## TASK DETAILS
Work through the data below and copy out every line where "wire" is found.

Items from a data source
────────────────────────────────────────

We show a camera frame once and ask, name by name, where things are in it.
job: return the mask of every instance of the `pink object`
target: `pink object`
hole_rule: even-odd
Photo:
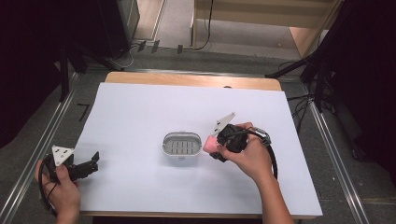
[[[206,142],[204,144],[204,151],[207,153],[217,152],[218,151],[218,138],[212,135],[209,135],[206,138]]]

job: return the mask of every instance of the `white container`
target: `white container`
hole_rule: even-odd
[[[196,133],[169,133],[163,139],[163,152],[179,161],[196,157],[201,149],[201,138]]]

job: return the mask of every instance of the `person's right hand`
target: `person's right hand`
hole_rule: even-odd
[[[37,182],[42,162],[42,160],[39,160],[35,167],[35,180]],[[53,189],[49,195],[49,200],[56,208],[58,223],[77,223],[81,204],[77,183],[70,180],[69,173],[64,165],[56,167],[56,175],[60,183],[56,185],[55,189],[53,189],[55,183],[50,182],[47,175],[42,175],[44,192],[48,197]]]
[[[249,129],[253,127],[253,124],[247,122],[236,126]],[[218,145],[218,151],[225,159],[235,162],[256,183],[261,182],[263,178],[267,178],[269,175],[273,175],[268,150],[262,144],[262,140],[254,134],[247,136],[247,147],[240,153],[233,153],[222,145]]]

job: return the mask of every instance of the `white paper sheet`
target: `white paper sheet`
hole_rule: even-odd
[[[290,213],[321,216],[283,91],[116,83],[100,85],[76,145],[76,163],[100,153],[99,171],[79,181],[81,211],[260,214],[257,187],[232,162],[163,153],[168,133],[197,133],[204,144],[231,112],[233,124],[252,121],[271,135]]]

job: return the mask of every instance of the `electrical wire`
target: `electrical wire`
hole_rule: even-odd
[[[205,30],[206,30],[206,33],[208,34],[209,33],[209,30],[207,29],[207,27],[206,27],[206,10],[204,10],[204,13],[205,13],[205,17],[204,17],[204,27],[205,27]],[[212,48],[212,43],[210,43],[210,41],[209,41],[209,48],[207,48],[205,51],[208,51],[208,50],[210,50],[211,48]]]
[[[283,64],[286,64],[286,63],[297,63],[297,61],[289,61],[289,62],[280,63],[280,64],[277,66],[277,71],[280,70],[280,66],[282,66]]]
[[[203,46],[201,46],[200,48],[198,48],[198,49],[189,48],[189,49],[183,49],[183,50],[200,50],[200,49],[203,49],[204,47],[206,47],[206,45],[207,45],[207,43],[209,42],[209,39],[210,39],[210,22],[212,22],[213,1],[214,0],[212,0],[212,2],[210,4],[209,22],[207,24],[207,39],[206,39],[205,44]]]
[[[50,211],[53,215],[57,216],[56,211],[52,208],[52,206],[50,205],[50,201],[49,201],[49,197],[50,194],[53,192],[53,190],[55,189],[55,187],[57,186],[57,184],[55,184],[55,186],[51,189],[51,191],[49,192],[49,195],[46,197],[46,194],[44,192],[44,186],[43,186],[43,170],[44,170],[44,165],[51,159],[51,157],[49,155],[46,156],[46,158],[44,158],[44,160],[41,162],[40,167],[38,169],[38,190],[40,191],[40,195],[41,195],[41,200],[46,208],[47,211]]]
[[[228,138],[231,137],[231,136],[235,136],[235,135],[239,135],[239,134],[244,134],[244,133],[250,133],[250,134],[256,135],[256,136],[260,137],[260,139],[262,139],[262,136],[261,136],[261,135],[259,135],[258,133],[255,133],[255,132],[253,132],[253,131],[251,131],[251,130],[243,130],[243,131],[239,131],[239,132],[235,132],[235,133],[229,133],[229,134],[225,135],[224,138],[225,138],[225,139],[228,139]]]
[[[134,63],[134,56],[132,56],[132,50],[137,48],[138,46],[139,45],[132,44],[131,49],[129,50],[129,55],[131,56],[131,62],[128,63],[128,65],[121,65],[119,63],[116,63],[116,62],[113,61],[112,58],[110,58],[110,61],[113,62],[116,66],[118,66],[120,68],[127,68],[127,67],[131,66]]]
[[[297,128],[296,128],[297,134],[300,133],[301,125],[302,125],[302,123],[303,123],[303,119],[304,119],[304,116],[305,116],[306,109],[308,108],[308,106],[309,106],[311,103],[312,103],[312,102],[306,101],[306,104],[305,104],[305,106],[304,106],[303,115],[301,116],[301,118],[300,118],[300,120],[299,120],[299,122],[298,122],[298,124],[297,124]]]
[[[298,99],[301,99],[301,98],[305,98],[305,97],[313,97],[314,95],[313,94],[307,94],[307,95],[302,95],[302,96],[294,96],[294,97],[289,97],[289,98],[286,98],[288,101],[293,101],[293,100],[298,100]]]
[[[300,111],[302,110],[302,109],[304,109],[304,105],[302,105],[301,107],[299,107],[301,104],[303,104],[303,103],[305,103],[305,101],[309,101],[309,98],[305,98],[305,99],[303,99],[302,101],[300,101],[298,104],[297,104],[297,106],[295,106],[294,107],[294,113],[293,114],[291,114],[291,116],[294,118],[294,117],[298,117],[298,118],[300,118],[298,115],[299,115],[299,113],[300,113]]]

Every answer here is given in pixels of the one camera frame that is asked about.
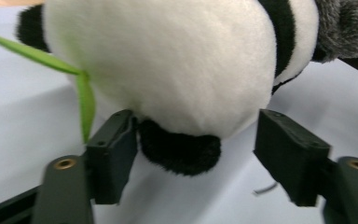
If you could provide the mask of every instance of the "black ear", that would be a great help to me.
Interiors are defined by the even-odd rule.
[[[42,26],[43,5],[29,7],[19,15],[17,38],[25,45],[49,52]]]
[[[220,139],[212,135],[168,133],[152,120],[139,126],[142,151],[154,163],[181,175],[199,175],[213,168],[220,157]]]

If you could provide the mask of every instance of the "panda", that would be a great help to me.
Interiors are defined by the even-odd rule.
[[[255,122],[315,49],[327,51],[319,24],[335,8],[323,4],[47,0],[22,14],[19,39],[87,71],[99,115],[132,110],[149,160],[198,175],[218,162],[221,139]],[[30,25],[40,12],[43,24]],[[26,38],[29,26],[39,43]]]

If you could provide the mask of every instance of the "white fur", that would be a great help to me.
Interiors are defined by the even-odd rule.
[[[295,16],[295,48],[287,67],[275,78],[278,85],[298,75],[310,62],[316,47],[319,13],[314,0],[290,0]]]
[[[99,113],[228,137],[267,106],[275,34],[257,0],[47,0],[52,52],[89,72]]]

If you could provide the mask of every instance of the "white table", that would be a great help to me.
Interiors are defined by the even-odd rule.
[[[0,35],[13,37],[22,7],[0,8]],[[345,63],[311,63],[269,105],[334,149],[332,159],[358,157],[358,71]],[[97,118],[94,130],[101,124]],[[0,202],[40,184],[48,162],[83,152],[76,94],[63,74],[0,48]],[[166,173],[138,153],[120,205],[96,205],[97,224],[319,224],[321,206],[298,208],[252,154],[255,125],[223,142],[206,175]]]

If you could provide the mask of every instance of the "green bamboo leaf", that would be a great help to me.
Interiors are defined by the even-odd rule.
[[[89,75],[86,72],[80,73],[79,76],[76,77],[76,85],[83,142],[87,143],[95,116],[95,99],[89,83]]]
[[[5,39],[0,36],[0,46],[9,49],[15,53],[22,55],[28,59],[31,59],[34,62],[41,63],[47,67],[53,68],[55,70],[69,73],[73,75],[78,75],[82,73],[81,70],[74,68],[73,66],[65,63],[52,55],[42,51],[40,49],[34,49],[32,47]]]

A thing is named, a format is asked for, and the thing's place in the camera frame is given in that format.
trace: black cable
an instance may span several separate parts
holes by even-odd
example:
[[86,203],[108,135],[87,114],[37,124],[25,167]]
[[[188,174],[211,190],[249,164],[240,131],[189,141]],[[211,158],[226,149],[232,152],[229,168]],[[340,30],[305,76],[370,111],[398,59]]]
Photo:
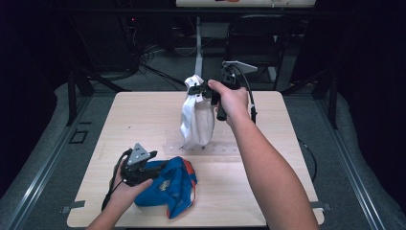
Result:
[[311,182],[314,182],[314,180],[316,179],[316,175],[317,175],[317,160],[316,160],[316,157],[314,156],[314,154],[310,150],[310,148],[307,146],[307,144],[305,144],[305,142],[303,142],[299,138],[297,138],[297,139],[298,139],[299,143],[301,143],[307,149],[307,151],[310,153],[311,158],[313,159],[313,162],[314,162],[314,174],[311,177]]
[[239,73],[243,76],[245,84],[247,85],[247,90],[248,94],[250,96],[250,101],[251,101],[251,120],[255,123],[257,121],[257,111],[255,109],[255,103],[254,103],[254,96],[253,96],[253,91],[251,90],[250,84],[248,83],[247,78],[245,77],[244,73],[234,64],[231,64],[232,67],[236,68]]
[[[68,20],[68,23],[74,29],[75,33],[78,35],[79,39],[81,40],[83,46],[85,47],[85,49],[86,49],[86,51],[88,53],[88,55],[91,56],[96,62],[98,62],[101,65],[101,68],[103,68],[104,70],[106,70],[108,72],[113,72],[113,71],[111,71],[110,68],[105,67],[104,63],[102,63],[102,61],[98,59],[97,55],[93,52],[92,47],[86,42],[86,39],[83,37],[83,35],[79,31],[77,23],[74,22],[74,19],[69,17],[67,20]],[[108,79],[110,81],[123,80],[123,79],[129,78],[133,74],[137,73],[137,70],[138,70],[138,66],[132,66],[129,70],[125,71],[123,74],[121,74],[119,76],[110,77],[110,78],[109,77],[104,77],[104,78]]]
[[108,192],[105,195],[104,201],[102,202],[102,205],[101,205],[101,210],[102,211],[104,210],[104,208],[107,205],[108,201],[110,201],[111,195],[114,193],[114,191],[116,191],[116,189],[119,187],[119,185],[122,184],[123,181],[124,181],[124,179],[122,179],[122,181],[116,187],[114,187],[114,181],[116,181],[116,175],[117,175],[117,171],[119,170],[120,163],[122,163],[123,158],[125,156],[128,156],[131,152],[132,152],[132,149],[129,149],[129,150],[123,152],[122,156],[120,156],[119,161],[117,162],[116,166],[114,167],[113,177],[111,178],[110,186],[108,188]]
[[[174,77],[172,77],[172,76],[170,76],[170,75],[168,75],[168,74],[166,74],[166,73],[163,73],[163,72],[161,72],[161,71],[159,71],[159,70],[156,70],[156,69],[154,69],[154,68],[152,68],[152,67],[150,67],[150,66],[148,66],[148,65],[146,65],[146,64],[144,64],[144,63],[140,63],[140,65],[142,65],[143,67],[145,67],[149,72],[154,73],[154,74],[156,74],[156,75],[162,77],[162,78],[165,79],[165,80],[171,80],[171,81],[174,81],[174,82],[176,82],[176,83],[178,83],[178,84],[180,84],[180,85],[186,87],[185,83],[182,82],[181,80],[178,80],[178,79],[176,79],[176,78],[174,78]],[[173,87],[175,87],[177,90],[181,91],[179,88],[177,88],[177,87],[174,86],[173,84],[171,84],[171,85],[172,85]]]

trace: wire
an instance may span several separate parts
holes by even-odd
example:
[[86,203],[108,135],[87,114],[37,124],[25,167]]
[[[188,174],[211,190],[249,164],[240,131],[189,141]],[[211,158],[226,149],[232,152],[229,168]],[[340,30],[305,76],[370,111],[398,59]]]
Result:
[[[89,56],[91,56],[93,58],[93,60],[95,60],[98,64],[101,65],[101,68],[105,69],[108,72],[113,72],[111,71],[110,68],[106,67],[104,65],[104,63],[102,63],[102,61],[100,59],[98,59],[97,55],[94,53],[93,49],[91,48],[91,46],[87,43],[86,39],[83,37],[83,35],[81,34],[81,32],[79,31],[79,28],[77,26],[77,23],[74,22],[73,18],[69,18],[68,19],[69,24],[72,26],[72,28],[74,29],[74,31],[77,33],[77,35],[79,36],[79,39],[81,40],[83,46],[85,47],[87,53]],[[137,67],[132,67],[130,70],[126,71],[125,73],[123,73],[122,75],[116,76],[116,77],[112,77],[112,78],[106,78],[109,79],[110,81],[116,81],[116,80],[122,80],[122,79],[126,79],[128,77],[130,77],[131,75],[135,74],[137,72]]]
[[316,179],[316,175],[317,175],[317,160],[316,157],[314,156],[313,152],[310,150],[310,148],[307,146],[307,144],[305,144],[305,142],[303,142],[301,139],[297,138],[299,143],[301,143],[306,149],[307,151],[310,153],[311,158],[313,159],[314,162],[314,174],[311,177],[311,182],[314,183],[314,180]]
[[251,120],[255,123],[256,122],[256,116],[257,116],[257,111],[255,109],[255,103],[254,103],[254,96],[253,96],[253,92],[251,90],[250,84],[248,83],[247,78],[245,77],[244,73],[234,64],[231,64],[232,67],[234,67],[235,69],[237,69],[239,71],[239,73],[243,76],[245,84],[247,85],[247,89],[248,89],[248,94],[250,96],[250,101],[251,101]]
[[166,73],[163,73],[163,72],[161,72],[159,70],[156,70],[156,69],[154,69],[154,68],[152,68],[152,67],[150,67],[150,66],[148,66],[148,65],[146,65],[146,64],[144,64],[142,62],[140,63],[140,65],[144,66],[146,68],[146,70],[148,70],[149,72],[151,72],[153,74],[156,74],[156,75],[160,76],[161,78],[163,78],[167,83],[172,85],[178,91],[181,91],[181,90],[178,87],[176,87],[175,85],[173,85],[172,83],[170,83],[168,80],[174,81],[174,82],[186,87],[185,83],[183,83],[181,80],[178,80],[178,79],[176,79],[176,78],[174,78],[174,77],[172,77],[172,76],[170,76],[170,75],[168,75]]
[[129,149],[129,150],[123,152],[122,156],[120,156],[119,161],[117,162],[116,166],[114,167],[113,177],[111,178],[108,192],[105,195],[104,201],[102,202],[101,210],[103,210],[105,208],[105,206],[107,205],[108,201],[110,201],[110,197],[114,193],[114,191],[116,191],[116,189],[124,182],[124,179],[123,179],[116,187],[114,187],[114,182],[116,181],[116,175],[117,175],[117,171],[119,170],[120,163],[122,163],[123,158],[125,156],[128,156],[131,152],[132,152],[132,149]]
[[191,23],[191,26],[192,26],[192,29],[193,29],[194,33],[196,34],[196,29],[194,28],[194,24],[192,23],[191,18],[188,17],[188,20],[189,20],[189,23]]
[[[182,49],[192,49],[192,50],[189,53],[184,54],[184,53],[179,51],[179,50],[182,50]],[[177,47],[175,47],[174,50],[176,51],[176,54],[186,57],[186,56],[192,55],[194,53],[194,51],[196,51],[196,49],[197,49],[197,46],[194,46],[194,47],[191,47],[191,48],[188,48],[188,47],[177,48]]]

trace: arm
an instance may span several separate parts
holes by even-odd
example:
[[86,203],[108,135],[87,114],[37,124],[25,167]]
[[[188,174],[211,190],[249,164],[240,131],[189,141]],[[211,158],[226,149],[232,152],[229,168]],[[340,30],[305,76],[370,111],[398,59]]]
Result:
[[318,229],[305,189],[290,165],[268,142],[248,114],[245,88],[230,90],[218,81],[227,124],[237,145],[253,194],[271,229]]
[[124,183],[120,183],[122,178],[120,173],[121,165],[117,170],[116,180],[114,181],[114,186],[120,184],[119,187],[117,187],[117,189],[111,195],[110,201],[108,201],[104,210],[90,223],[86,229],[113,229],[114,225],[116,225],[122,214],[134,202],[134,198],[152,184],[152,179],[149,179],[137,186],[130,187]]

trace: gray floor
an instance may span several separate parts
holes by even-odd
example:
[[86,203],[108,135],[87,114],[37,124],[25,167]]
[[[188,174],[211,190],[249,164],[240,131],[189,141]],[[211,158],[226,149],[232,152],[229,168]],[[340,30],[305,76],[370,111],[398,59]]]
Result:
[[[279,90],[288,87],[295,52],[297,49],[293,46],[287,53]],[[207,48],[203,77],[207,79],[219,75],[220,63],[217,50]],[[194,56],[157,52],[147,64],[179,80],[194,72]],[[141,69],[130,78],[114,82],[133,91],[177,90],[160,77],[143,73]],[[83,98],[79,95],[79,116],[71,127],[65,126],[68,121],[67,86],[62,85],[56,90],[58,103],[52,121],[26,165],[0,200],[1,229],[70,229],[66,225],[68,214],[61,214],[61,207],[75,200],[114,100],[110,89],[98,82],[93,84],[96,89],[94,97]],[[339,128],[331,129],[326,120],[326,103],[313,101],[309,94],[311,89],[312,85],[309,85],[293,95],[285,96],[284,100],[298,138],[307,144],[316,158],[316,193],[320,200],[332,207],[332,210],[325,211],[326,220],[321,228],[406,229],[405,216],[382,189],[357,147],[346,101],[339,97]],[[88,132],[85,141],[82,144],[69,144],[76,128]],[[309,173],[313,175],[316,164],[304,146],[302,150]],[[350,166],[343,154],[350,158]]]

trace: black handle
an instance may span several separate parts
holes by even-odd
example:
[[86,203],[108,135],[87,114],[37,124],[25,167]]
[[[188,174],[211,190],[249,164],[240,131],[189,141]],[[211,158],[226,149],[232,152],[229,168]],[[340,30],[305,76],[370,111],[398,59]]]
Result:
[[221,122],[227,121],[227,113],[224,111],[224,108],[221,105],[221,100],[218,102],[217,120]]

────────────────────────────────────────

## EXERCISE ANSWER
job: return the mask of every instance of the `electrical wire`
target: `electrical wire`
trace: wire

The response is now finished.